Today as we share Communion, let us stand shoulder to shoulder with this world, its blessed and its cursed. Let us eat and drink for the street children of Cambodia. Let us eat and drink for the African towns where AIDS infects almost everyone’s blood. Let us eat and drink and pray for the Iraqi villagers afraid to leave their homes. Let us eat and drink with the Muslims, with the Jews, with the imams and rabbis, who may never speak the name of Jesus Christ, but who speak the Holy Spirit’s language of unity and compassion. Let us eat and drink with the soldiers who are taking a morning’s break to stand beneath a camouflaged tent and eat and drink with us. Let us eat and drink with the spirits of the saints whose faith is the decoration of our church.

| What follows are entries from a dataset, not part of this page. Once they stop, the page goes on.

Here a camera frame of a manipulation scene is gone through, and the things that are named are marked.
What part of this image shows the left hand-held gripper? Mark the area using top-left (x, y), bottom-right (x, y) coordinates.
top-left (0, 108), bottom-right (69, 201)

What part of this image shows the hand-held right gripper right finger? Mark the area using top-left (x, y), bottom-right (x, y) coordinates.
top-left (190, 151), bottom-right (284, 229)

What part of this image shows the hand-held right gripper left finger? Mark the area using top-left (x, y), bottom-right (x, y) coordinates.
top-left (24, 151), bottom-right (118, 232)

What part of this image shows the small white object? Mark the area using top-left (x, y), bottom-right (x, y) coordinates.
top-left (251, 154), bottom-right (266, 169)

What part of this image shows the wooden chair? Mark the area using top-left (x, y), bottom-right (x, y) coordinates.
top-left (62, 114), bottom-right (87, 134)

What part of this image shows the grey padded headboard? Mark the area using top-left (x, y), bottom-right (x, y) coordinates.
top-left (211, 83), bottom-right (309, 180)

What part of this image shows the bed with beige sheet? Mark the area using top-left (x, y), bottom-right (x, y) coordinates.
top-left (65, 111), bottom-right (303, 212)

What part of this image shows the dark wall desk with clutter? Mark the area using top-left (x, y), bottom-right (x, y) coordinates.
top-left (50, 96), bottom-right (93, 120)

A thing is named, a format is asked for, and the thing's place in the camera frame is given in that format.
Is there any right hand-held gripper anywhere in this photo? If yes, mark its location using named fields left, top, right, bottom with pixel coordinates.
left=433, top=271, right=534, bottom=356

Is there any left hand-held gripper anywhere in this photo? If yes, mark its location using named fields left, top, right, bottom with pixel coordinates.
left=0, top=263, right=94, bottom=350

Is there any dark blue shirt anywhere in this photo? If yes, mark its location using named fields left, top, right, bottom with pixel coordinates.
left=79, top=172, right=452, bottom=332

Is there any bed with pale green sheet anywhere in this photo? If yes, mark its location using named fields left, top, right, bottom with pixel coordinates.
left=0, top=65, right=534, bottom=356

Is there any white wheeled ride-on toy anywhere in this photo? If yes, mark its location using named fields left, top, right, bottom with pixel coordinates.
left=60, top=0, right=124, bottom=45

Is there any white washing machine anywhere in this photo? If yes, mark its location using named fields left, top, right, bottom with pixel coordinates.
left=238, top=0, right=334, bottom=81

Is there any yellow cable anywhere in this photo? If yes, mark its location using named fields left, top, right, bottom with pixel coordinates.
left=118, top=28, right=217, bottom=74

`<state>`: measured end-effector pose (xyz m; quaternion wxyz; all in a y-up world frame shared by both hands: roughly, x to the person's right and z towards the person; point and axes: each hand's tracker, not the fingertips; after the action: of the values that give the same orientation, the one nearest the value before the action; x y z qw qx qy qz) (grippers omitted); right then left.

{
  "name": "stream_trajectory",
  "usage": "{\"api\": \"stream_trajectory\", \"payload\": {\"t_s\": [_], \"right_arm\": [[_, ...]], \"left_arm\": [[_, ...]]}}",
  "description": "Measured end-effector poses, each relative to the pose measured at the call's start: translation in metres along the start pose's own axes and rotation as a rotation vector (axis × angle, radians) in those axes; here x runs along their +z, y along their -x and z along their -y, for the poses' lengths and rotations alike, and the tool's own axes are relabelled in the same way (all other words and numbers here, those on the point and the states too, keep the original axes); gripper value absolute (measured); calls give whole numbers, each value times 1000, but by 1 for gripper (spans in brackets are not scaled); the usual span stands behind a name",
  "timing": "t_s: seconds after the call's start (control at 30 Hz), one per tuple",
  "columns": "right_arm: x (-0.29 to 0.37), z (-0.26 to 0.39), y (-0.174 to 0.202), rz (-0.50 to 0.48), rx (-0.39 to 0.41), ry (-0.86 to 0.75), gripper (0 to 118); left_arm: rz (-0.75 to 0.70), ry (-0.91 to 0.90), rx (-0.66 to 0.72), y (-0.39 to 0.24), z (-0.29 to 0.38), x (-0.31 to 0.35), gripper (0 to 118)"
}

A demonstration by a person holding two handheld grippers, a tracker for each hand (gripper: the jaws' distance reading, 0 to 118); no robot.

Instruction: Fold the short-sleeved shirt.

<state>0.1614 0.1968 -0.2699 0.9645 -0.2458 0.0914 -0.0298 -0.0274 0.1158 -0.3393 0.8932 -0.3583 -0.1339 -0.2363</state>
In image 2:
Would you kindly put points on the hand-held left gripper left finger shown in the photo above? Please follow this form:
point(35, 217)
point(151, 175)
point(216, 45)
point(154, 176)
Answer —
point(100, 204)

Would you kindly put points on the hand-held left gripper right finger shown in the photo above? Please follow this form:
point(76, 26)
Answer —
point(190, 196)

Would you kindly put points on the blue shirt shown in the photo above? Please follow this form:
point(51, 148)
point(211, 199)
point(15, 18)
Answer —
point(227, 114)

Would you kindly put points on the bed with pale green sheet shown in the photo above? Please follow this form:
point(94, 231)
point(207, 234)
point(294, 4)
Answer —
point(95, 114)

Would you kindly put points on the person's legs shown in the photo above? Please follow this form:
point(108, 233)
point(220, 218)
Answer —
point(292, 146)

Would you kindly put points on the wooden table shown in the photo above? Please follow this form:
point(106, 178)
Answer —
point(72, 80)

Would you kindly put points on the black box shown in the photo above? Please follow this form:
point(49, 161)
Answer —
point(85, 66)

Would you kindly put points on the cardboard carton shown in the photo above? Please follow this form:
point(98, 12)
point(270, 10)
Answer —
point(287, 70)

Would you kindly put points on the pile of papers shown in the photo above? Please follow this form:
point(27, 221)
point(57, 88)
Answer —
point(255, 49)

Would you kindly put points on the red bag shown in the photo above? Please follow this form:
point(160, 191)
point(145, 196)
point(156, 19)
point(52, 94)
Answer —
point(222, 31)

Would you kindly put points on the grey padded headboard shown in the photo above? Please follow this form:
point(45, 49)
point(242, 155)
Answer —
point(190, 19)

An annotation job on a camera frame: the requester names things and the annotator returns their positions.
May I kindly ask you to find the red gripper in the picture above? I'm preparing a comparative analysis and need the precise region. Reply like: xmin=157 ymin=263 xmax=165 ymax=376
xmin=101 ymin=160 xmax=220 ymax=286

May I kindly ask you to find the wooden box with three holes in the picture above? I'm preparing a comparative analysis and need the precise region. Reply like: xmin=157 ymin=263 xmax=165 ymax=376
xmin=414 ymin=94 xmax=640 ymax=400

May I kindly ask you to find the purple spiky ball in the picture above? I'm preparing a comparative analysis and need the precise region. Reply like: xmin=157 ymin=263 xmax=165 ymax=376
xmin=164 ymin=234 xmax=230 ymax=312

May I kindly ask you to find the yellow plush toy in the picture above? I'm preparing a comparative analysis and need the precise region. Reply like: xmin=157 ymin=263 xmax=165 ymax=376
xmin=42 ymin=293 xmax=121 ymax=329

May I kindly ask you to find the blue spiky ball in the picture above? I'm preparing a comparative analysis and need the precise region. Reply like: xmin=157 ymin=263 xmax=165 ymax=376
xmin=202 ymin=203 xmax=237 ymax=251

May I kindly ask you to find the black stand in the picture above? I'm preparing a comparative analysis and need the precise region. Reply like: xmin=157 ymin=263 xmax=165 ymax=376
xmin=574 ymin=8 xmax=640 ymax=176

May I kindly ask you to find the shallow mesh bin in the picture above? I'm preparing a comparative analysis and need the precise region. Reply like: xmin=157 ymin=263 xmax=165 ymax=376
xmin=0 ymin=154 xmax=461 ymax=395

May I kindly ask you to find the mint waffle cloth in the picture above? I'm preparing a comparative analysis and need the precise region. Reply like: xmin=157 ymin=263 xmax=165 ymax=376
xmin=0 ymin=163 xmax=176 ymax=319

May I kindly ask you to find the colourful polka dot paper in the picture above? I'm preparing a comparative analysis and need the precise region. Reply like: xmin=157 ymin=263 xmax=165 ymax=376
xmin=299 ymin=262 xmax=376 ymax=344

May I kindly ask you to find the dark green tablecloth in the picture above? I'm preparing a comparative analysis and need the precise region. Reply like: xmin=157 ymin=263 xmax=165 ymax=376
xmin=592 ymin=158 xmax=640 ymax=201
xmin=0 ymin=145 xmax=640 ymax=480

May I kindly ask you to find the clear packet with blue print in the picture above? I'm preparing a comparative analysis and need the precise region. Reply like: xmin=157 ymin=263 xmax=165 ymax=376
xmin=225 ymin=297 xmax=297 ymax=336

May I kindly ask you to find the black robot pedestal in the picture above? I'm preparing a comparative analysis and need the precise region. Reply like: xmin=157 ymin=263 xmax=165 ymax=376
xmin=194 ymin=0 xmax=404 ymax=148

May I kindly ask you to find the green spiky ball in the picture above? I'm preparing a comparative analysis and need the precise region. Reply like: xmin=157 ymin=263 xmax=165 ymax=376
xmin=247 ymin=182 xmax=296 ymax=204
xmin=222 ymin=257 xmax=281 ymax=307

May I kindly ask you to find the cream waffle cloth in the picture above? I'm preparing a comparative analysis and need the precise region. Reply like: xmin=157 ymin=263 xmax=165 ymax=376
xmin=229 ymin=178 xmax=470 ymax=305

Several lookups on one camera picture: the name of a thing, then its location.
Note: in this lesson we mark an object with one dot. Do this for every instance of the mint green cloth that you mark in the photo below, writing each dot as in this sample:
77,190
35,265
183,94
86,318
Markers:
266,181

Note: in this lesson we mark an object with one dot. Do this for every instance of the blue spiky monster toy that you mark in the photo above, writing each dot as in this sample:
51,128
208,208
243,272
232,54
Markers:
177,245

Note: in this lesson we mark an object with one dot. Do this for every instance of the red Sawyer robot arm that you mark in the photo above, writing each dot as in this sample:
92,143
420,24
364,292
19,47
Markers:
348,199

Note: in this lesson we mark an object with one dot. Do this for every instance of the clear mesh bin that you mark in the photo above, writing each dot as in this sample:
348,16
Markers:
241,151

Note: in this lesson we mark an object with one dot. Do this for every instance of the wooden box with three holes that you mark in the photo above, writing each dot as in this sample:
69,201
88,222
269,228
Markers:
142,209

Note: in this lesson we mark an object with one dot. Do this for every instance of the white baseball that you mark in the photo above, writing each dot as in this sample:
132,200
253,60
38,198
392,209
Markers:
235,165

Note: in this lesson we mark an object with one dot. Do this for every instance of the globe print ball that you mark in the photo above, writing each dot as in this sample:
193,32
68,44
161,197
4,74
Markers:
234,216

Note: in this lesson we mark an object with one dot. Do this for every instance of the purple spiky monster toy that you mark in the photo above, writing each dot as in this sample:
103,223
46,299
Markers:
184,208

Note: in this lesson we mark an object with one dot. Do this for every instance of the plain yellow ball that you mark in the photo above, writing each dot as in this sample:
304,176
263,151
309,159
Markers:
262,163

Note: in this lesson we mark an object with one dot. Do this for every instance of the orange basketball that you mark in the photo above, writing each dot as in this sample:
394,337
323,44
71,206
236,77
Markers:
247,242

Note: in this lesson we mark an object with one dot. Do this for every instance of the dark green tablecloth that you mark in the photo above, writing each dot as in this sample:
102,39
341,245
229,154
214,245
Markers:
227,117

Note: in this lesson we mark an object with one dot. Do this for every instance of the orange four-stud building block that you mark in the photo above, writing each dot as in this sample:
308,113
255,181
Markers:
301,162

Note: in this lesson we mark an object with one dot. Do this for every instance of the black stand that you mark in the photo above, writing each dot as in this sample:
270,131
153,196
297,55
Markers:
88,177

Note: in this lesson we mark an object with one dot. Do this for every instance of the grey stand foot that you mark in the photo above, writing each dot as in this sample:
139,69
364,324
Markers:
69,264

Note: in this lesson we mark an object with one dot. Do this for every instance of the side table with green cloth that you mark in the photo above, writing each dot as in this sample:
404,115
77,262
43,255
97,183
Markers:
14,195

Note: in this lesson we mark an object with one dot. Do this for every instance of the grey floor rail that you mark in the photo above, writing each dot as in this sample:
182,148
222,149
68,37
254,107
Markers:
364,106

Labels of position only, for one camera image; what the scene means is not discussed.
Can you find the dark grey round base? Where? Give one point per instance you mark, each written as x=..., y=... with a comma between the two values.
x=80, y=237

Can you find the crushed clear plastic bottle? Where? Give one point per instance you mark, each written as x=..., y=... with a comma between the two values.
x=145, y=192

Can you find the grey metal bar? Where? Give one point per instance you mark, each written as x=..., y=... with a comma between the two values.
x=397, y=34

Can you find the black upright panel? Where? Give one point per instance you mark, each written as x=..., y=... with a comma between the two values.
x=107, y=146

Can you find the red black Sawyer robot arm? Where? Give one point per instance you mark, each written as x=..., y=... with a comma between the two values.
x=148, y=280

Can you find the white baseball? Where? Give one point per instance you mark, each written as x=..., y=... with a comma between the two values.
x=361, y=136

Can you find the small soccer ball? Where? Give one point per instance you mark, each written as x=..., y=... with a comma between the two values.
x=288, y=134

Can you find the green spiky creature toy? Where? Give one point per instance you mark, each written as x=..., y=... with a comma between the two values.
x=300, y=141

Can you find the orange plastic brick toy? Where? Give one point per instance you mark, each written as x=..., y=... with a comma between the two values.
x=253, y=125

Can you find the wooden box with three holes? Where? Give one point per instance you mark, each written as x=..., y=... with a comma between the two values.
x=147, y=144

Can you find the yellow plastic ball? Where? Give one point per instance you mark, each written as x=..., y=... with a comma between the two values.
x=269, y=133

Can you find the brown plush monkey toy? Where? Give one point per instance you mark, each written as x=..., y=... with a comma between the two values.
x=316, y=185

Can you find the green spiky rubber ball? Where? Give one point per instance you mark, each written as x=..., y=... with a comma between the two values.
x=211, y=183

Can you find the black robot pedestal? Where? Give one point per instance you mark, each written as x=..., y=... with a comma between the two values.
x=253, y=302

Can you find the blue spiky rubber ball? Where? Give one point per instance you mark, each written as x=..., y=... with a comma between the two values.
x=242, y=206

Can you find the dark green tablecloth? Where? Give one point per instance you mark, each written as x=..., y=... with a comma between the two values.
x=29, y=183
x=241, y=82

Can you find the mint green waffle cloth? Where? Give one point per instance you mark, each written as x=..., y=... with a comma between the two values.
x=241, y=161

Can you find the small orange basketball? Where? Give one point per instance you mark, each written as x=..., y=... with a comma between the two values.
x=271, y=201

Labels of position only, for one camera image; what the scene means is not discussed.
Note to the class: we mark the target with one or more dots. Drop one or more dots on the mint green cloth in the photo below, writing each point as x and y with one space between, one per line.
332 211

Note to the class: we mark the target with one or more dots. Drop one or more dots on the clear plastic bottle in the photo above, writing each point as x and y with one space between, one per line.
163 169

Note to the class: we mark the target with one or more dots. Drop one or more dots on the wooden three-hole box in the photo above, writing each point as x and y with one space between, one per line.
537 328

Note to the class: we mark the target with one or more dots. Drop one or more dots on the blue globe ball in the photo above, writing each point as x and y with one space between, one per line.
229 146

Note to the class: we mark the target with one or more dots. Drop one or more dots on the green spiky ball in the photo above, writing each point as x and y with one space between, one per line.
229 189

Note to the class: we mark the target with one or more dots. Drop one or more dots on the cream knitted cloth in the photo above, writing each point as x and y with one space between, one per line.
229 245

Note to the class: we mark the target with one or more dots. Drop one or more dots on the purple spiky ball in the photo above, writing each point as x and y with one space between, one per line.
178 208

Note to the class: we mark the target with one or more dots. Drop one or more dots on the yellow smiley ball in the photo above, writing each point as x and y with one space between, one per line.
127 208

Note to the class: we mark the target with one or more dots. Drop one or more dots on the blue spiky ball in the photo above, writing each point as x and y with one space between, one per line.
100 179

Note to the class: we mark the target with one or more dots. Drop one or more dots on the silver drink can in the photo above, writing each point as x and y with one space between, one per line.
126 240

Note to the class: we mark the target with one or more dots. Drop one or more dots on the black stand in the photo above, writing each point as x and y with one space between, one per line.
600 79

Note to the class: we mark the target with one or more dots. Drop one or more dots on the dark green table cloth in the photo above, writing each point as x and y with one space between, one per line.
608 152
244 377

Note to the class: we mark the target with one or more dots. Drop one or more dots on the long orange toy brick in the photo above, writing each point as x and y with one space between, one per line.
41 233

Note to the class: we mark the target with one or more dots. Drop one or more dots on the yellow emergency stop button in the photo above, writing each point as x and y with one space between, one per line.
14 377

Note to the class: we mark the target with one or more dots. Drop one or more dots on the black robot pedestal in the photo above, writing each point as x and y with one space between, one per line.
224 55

Today as we share Communion, let us be as the disciples – amazed and perplexed. Let us be astounded that we can hear God’s deeds of power in our own language, in whatever way our hearts need to hear. Let us be properly puzzled that the Holy Spirit can speak to anyone, anywhere, and use anyone, anywhere to work the good works of Jesus Christ. Let us be overjoyed that God can turn a curse backward, into a blessing.

Pentecost 2004, and God is still blowing the doors to worship wide open. Pentecost 2004, and God is still speaking to this world, God is still looking for disciples, and God is still talking to you. As long as your blood runs red, as long as your heart has hope, as long as you have life, you can be a sign of good news. You can be the breath of the Holy Spirit. And even though you may not understand, even though you may not be understood, you are part of the One, the One we worship, the One who gives this world life.

We may speak a thousand different languages. We may speak with a twang or a chang or a click. But when we worship, we worship One. On Pentecost, 2004, may we be one.